En nuestra vida pueden presentarse “vacíos de amor”, como cuando las reacciones de soberbia o de sensualidad toman la delantera, o bien, detalles de pereza, juicios despectivos, omisión de los deberes de piedad, querer ser el centro de atención o de mando, reacciones de envidia o de malquerencia, faltas de caridad y de generosidad, imprudencias y pérdidas de tiempo, amor desmedido al dinero o al poder, cosas no perdonadas o no haber pedido perdón… Todo ello me echa por tierra, lejos del Calvario que Dios me ha trazado, comentaba Benedicto XVI.

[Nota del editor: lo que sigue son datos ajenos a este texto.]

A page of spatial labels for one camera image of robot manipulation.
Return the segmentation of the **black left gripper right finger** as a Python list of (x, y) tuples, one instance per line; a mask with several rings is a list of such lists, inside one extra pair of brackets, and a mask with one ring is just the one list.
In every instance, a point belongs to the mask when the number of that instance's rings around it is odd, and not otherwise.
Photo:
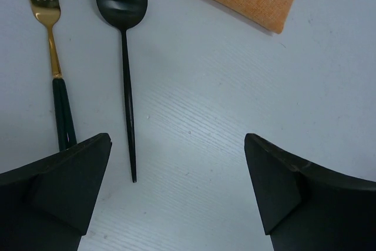
[(375, 183), (284, 151), (249, 133), (247, 166), (274, 250), (374, 250)]

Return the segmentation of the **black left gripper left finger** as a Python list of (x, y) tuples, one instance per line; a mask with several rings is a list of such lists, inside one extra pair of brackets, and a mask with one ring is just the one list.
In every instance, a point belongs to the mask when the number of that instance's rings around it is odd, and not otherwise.
[(1, 250), (77, 250), (88, 232), (112, 142), (97, 134), (1, 174)]

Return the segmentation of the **gold fork with dark handle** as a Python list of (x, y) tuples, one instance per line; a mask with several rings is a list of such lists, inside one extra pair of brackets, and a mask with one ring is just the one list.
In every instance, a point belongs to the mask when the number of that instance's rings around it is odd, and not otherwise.
[(67, 150), (77, 144), (75, 128), (69, 104), (68, 92), (63, 79), (53, 36), (53, 26), (61, 17), (59, 0), (30, 0), (35, 18), (47, 29), (52, 71), (52, 92), (58, 135), (59, 150)]

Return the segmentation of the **black spoon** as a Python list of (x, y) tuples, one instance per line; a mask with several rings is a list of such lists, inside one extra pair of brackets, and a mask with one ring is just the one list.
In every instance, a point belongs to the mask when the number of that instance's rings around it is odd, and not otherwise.
[(137, 182), (135, 123), (133, 116), (132, 84), (126, 32), (144, 18), (148, 0), (96, 0), (100, 14), (107, 23), (120, 30), (122, 36), (123, 91), (129, 160), (132, 182)]

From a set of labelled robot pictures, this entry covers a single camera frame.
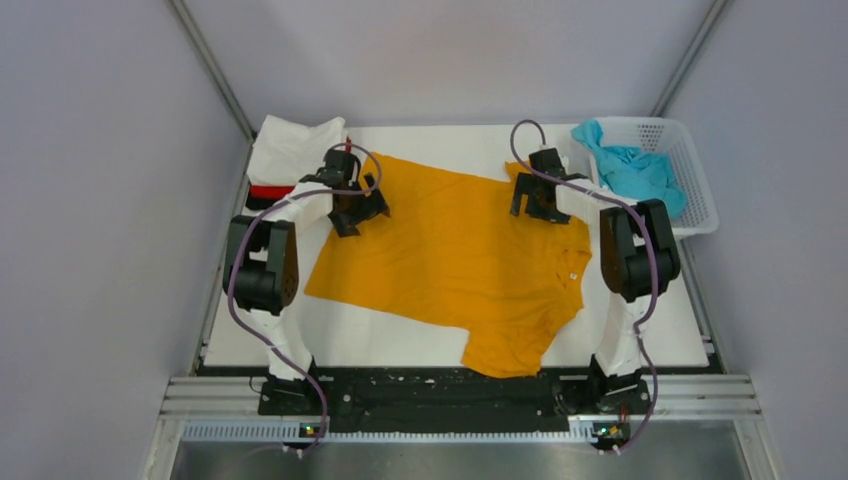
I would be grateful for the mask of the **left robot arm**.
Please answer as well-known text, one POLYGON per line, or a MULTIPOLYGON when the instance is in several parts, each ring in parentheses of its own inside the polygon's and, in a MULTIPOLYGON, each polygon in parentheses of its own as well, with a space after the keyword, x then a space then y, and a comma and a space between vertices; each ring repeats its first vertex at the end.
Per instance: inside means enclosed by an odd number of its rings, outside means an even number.
POLYGON ((327 219, 341 237, 357 236, 361 223, 388 216, 381 192, 385 168, 364 147, 331 146, 322 165, 303 176, 281 199, 258 214, 237 215, 228 226, 222 288, 231 319, 269 355, 269 379, 297 413, 329 410, 312 374, 311 357, 298 361, 287 338, 284 315, 299 290, 299 234, 327 219))

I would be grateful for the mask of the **yellow t-shirt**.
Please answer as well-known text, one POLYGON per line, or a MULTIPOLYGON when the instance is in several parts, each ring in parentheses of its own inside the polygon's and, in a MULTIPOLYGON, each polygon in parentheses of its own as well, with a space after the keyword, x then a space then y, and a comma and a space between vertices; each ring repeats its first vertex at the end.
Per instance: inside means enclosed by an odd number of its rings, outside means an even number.
POLYGON ((584 306, 587 224, 510 211, 521 167, 505 180, 378 155, 390 212, 355 236, 331 234, 308 295, 468 332, 462 362, 494 378, 533 376, 558 332, 584 306))

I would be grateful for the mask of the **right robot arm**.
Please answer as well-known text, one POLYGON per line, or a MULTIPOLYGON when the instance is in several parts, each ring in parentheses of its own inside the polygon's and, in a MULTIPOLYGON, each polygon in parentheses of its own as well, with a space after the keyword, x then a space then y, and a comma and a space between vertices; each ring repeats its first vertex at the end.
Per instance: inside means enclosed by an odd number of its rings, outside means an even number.
POLYGON ((580 174, 567 174, 558 151, 544 146, 522 161, 511 212, 562 223, 579 219, 599 234, 601 274, 610 293, 604 333, 590 359, 581 403, 612 412, 650 395, 644 328, 681 262, 665 204, 619 197, 580 174))

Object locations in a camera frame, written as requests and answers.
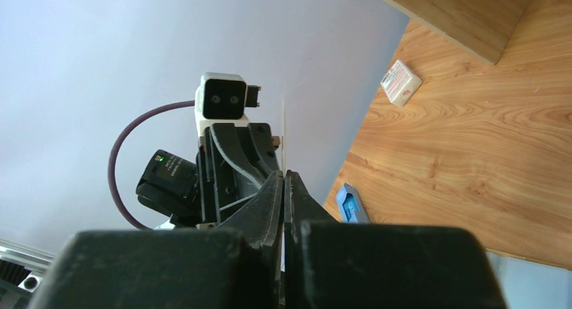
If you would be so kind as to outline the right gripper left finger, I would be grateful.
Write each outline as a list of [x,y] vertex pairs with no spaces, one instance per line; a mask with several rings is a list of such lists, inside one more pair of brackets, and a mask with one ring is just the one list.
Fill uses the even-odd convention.
[[283,174],[210,229],[81,231],[31,308],[278,308]]

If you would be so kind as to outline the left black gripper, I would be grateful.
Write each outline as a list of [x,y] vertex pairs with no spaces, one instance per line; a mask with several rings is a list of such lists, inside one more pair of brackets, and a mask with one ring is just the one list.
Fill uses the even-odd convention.
[[281,139],[268,123],[214,123],[197,155],[198,229],[279,229],[282,226]]

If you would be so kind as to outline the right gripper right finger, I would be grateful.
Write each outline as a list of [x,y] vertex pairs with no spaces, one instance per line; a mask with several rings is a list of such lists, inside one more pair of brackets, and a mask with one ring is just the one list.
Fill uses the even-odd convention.
[[287,308],[506,308],[486,251],[459,227],[340,223],[284,179]]

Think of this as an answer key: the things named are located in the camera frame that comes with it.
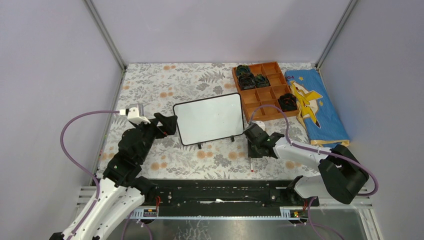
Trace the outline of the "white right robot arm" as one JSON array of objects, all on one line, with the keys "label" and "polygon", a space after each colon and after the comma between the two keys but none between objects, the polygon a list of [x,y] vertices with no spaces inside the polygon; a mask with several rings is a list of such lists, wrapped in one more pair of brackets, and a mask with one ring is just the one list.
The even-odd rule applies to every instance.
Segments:
[{"label": "white right robot arm", "polygon": [[312,146],[291,140],[282,133],[268,134],[256,123],[251,123],[243,133],[252,157],[291,160],[318,172],[315,176],[297,176],[287,186],[286,198],[293,206],[319,196],[332,197],[349,205],[370,178],[343,145],[334,148]]}]

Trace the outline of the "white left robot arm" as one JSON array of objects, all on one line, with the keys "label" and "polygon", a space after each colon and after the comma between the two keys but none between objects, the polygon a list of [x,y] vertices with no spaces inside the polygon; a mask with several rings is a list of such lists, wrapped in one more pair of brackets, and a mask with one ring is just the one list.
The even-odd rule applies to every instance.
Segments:
[{"label": "white left robot arm", "polygon": [[118,153],[102,177],[89,174],[96,192],[83,210],[69,227],[53,233],[50,239],[105,240],[135,208],[158,200],[156,184],[139,173],[154,141],[176,133],[178,117],[156,112],[148,119],[135,108],[121,109],[117,114],[125,116],[133,128],[122,134]]}]

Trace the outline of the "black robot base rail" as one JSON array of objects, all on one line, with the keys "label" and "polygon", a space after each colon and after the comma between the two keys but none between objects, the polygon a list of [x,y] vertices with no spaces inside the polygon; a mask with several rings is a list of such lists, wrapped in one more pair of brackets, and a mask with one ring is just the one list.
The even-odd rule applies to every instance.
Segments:
[{"label": "black robot base rail", "polygon": [[306,210],[318,199],[301,198],[287,180],[178,180],[153,179],[157,200],[142,207],[158,209],[156,218],[217,219],[277,217],[281,208]]}]

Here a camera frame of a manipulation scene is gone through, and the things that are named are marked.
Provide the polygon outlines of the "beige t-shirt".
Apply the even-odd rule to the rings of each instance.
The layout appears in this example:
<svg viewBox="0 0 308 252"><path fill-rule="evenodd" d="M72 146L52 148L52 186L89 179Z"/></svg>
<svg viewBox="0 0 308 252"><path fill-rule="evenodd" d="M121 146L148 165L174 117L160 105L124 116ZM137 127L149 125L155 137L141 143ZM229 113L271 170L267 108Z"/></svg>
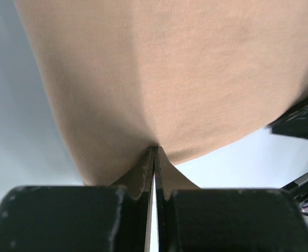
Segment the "beige t-shirt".
<svg viewBox="0 0 308 252"><path fill-rule="evenodd" d="M173 164L308 96L308 1L16 1L85 185L150 146Z"/></svg>

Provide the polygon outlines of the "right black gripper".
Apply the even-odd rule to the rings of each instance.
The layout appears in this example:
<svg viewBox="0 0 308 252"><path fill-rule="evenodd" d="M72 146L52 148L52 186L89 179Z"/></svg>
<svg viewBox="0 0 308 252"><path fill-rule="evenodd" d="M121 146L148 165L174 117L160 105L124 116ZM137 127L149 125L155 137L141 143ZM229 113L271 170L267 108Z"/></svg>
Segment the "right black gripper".
<svg viewBox="0 0 308 252"><path fill-rule="evenodd" d="M308 97L269 124L271 133L308 140Z"/></svg>

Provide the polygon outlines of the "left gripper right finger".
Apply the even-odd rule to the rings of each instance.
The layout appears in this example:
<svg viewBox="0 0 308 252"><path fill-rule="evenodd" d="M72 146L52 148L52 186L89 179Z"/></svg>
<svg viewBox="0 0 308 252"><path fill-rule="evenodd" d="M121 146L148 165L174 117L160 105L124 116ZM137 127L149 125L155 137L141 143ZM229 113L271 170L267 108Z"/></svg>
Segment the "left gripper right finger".
<svg viewBox="0 0 308 252"><path fill-rule="evenodd" d="M159 251L308 251L308 228L286 191L201 189L161 147L154 170Z"/></svg>

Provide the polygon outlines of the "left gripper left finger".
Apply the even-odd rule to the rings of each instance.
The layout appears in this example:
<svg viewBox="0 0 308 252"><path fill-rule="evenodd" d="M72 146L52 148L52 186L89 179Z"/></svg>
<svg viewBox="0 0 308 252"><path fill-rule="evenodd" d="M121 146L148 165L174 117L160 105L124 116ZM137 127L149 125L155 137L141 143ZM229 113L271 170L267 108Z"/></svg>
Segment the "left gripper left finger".
<svg viewBox="0 0 308 252"><path fill-rule="evenodd" d="M154 149L109 186L18 186L0 202L0 251L149 251Z"/></svg>

El hombre puede controlar sus respuestas si controla sus estímulos (bebidas, películas, lecturas). La sociedad está poco motivada para rechazar esto porque piensa que nada le afecta. Y la realidad nos muestra que cuando el hombre tiene todo –en el sentido material-, se olvida de Dios. Las carencias son las que muchas veces le hacen orar.
Las dos formas originarias de la templanza son la moderación y la castidad. Resumiendo, son formas de destemplanza la lujuria, el desenfreno, la soberbia y la cólera. Y son formas de templanza la castidad, la sobriedad, la humildad y la mansedumbre. Como demuestra la historia de las herejías, de cómo se entienda la templanza, dependerá la postura que se adopte respecto de la creación y del mundo exterior.

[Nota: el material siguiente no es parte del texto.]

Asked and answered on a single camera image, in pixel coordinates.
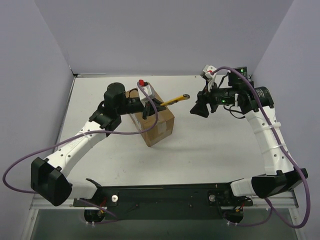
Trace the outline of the yellow utility knife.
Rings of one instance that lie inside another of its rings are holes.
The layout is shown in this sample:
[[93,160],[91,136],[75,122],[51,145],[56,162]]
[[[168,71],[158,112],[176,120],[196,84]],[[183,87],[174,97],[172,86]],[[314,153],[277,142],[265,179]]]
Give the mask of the yellow utility knife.
[[171,106],[175,103],[178,103],[178,102],[181,102],[181,101],[185,101],[185,100],[188,100],[190,99],[190,95],[189,94],[183,94],[183,95],[180,95],[180,96],[177,96],[171,100],[168,100],[166,102],[163,102],[161,105],[162,106]]

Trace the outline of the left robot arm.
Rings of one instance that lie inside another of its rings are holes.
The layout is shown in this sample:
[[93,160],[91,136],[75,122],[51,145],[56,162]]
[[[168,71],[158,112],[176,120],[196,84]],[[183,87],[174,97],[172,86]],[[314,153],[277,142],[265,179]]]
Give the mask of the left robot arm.
[[153,87],[144,81],[137,83],[137,97],[126,95],[125,86],[114,82],[108,85],[103,101],[74,137],[65,140],[56,152],[45,159],[37,157],[31,163],[31,188],[53,206],[64,203],[71,195],[84,198],[90,205],[101,203],[103,194],[96,188],[86,189],[68,181],[73,167],[97,143],[114,133],[122,115],[141,113],[142,118],[158,116],[166,110],[155,97]]

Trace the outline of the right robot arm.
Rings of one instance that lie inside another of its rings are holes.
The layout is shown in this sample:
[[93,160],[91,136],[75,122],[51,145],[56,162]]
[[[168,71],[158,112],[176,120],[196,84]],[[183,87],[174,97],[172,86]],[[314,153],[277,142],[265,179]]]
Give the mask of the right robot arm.
[[265,199],[306,183],[308,173],[306,169],[298,168],[289,155],[273,99],[266,87],[257,87],[254,92],[249,88],[204,88],[198,92],[190,113],[207,118],[219,105],[240,107],[255,134],[264,162],[264,174],[231,182],[230,188],[235,197],[258,196]]

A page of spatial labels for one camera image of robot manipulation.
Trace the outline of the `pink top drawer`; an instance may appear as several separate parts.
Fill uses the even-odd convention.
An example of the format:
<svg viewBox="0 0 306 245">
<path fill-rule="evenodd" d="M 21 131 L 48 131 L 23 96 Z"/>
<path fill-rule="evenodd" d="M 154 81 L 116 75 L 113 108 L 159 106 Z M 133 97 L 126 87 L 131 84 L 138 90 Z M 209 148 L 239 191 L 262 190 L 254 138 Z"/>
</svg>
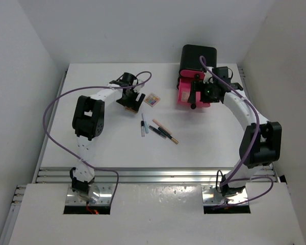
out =
<svg viewBox="0 0 306 245">
<path fill-rule="evenodd" d="M 183 69 L 180 71 L 180 77 L 186 79 L 199 78 L 200 80 L 203 80 L 205 78 L 205 73 L 201 70 Z"/>
</svg>

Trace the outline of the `peach eyeshadow palette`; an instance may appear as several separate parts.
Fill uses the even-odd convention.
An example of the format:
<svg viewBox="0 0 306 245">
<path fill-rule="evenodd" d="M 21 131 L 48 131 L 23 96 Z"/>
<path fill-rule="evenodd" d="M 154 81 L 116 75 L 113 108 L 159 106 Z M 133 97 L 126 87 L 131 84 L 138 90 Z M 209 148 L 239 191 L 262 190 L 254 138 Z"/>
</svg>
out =
<svg viewBox="0 0 306 245">
<path fill-rule="evenodd" d="M 126 111 L 129 111 L 129 112 L 131 112 L 131 113 L 134 113 L 134 114 L 137 114 L 137 113 L 138 113 L 137 111 L 135 111 L 135 110 L 133 110 L 133 109 L 131 109 L 131 108 L 128 108 L 128 107 L 125 107 L 125 110 L 126 110 Z"/>
</svg>

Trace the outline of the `pink drawer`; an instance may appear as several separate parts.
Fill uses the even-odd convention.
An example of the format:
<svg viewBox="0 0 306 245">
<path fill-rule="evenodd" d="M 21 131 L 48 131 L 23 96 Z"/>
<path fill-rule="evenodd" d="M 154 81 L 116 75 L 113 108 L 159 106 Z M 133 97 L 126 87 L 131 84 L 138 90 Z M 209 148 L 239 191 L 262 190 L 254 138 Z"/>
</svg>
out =
<svg viewBox="0 0 306 245">
<path fill-rule="evenodd" d="M 199 78 L 200 80 L 203 80 L 205 78 L 205 73 L 201 70 L 183 69 L 180 71 L 180 77 L 186 79 Z"/>
<path fill-rule="evenodd" d="M 186 77 L 178 77 L 177 80 L 177 89 L 178 89 L 178 99 L 177 103 L 182 106 L 190 107 L 191 109 L 197 108 L 208 108 L 211 106 L 210 103 L 203 103 L 200 101 L 201 99 L 201 92 L 196 92 L 196 101 L 195 103 L 188 102 L 190 92 L 191 92 L 191 82 L 192 78 Z"/>
</svg>

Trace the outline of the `brown concealer palette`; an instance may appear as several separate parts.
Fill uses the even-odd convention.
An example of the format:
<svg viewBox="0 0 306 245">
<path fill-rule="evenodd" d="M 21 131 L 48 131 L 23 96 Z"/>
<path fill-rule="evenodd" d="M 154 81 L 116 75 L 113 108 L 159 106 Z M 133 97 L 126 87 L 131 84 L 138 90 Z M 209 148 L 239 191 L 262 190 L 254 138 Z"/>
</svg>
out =
<svg viewBox="0 0 306 245">
<path fill-rule="evenodd" d="M 188 102 L 188 98 L 190 96 L 190 93 L 187 92 L 187 91 L 182 91 L 182 94 L 181 94 L 181 101 L 182 102 Z"/>
</svg>

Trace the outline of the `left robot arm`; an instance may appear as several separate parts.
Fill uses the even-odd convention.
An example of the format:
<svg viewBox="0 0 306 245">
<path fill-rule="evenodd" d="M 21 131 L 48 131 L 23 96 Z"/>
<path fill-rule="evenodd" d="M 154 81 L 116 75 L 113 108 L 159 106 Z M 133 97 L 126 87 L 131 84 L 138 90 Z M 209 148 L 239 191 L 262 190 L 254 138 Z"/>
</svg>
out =
<svg viewBox="0 0 306 245">
<path fill-rule="evenodd" d="M 104 129 L 105 108 L 117 102 L 127 110 L 138 113 L 145 98 L 145 94 L 140 93 L 141 88 L 137 76 L 125 72 L 98 93 L 78 98 L 72 127 L 77 136 L 81 162 L 70 171 L 74 190 L 88 195 L 94 182 L 95 170 L 89 164 L 94 158 L 98 137 Z"/>
</svg>

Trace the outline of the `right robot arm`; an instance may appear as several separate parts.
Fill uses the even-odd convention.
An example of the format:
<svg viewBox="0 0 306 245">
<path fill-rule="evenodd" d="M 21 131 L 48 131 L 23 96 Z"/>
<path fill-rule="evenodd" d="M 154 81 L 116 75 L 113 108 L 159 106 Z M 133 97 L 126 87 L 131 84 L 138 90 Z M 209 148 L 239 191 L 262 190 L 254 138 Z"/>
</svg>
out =
<svg viewBox="0 0 306 245">
<path fill-rule="evenodd" d="M 218 67 L 210 71 L 211 77 L 204 80 L 202 72 L 196 73 L 191 80 L 189 103 L 200 93 L 202 103 L 225 105 L 235 116 L 244 130 L 239 147 L 240 159 L 234 168 L 222 177 L 216 190 L 226 197 L 242 192 L 246 183 L 263 166 L 268 166 L 280 157 L 282 127 L 264 117 L 246 97 L 239 83 L 230 78 L 222 78 L 227 67 Z"/>
</svg>

El Señor hace exégesis de la frase que le dice al joven rico: “Ve, vende lo que tienes y sígueme”. Su petición sobre la pobreza contiene también otro significado, pues hay una riqueza más grande que el oro –y por tanto más apreciada-, se trata de la riqueza intelectual, el propio pensamiento. Su renuncia tiene un valor diferente a los ojos de Dios. Todos los pensamientos buenos que nacen en nosotros vienen del Cielo, por eso es justo que digamos “este pensamiento no es mío”. Pero las riquezas que Dios nos da han de ser para el disfrute de todos.
El Santo Cura de Ars decía: “El amor a Dios es un sabor anticipado del cielo: si supiéramos probarlo, qué felices seríamos. ¡Lo que hace desgraciado es no amar a Dios!”.
Jesús nos dice a cada uno: A esta hora he venido para amarte hasta el extremo.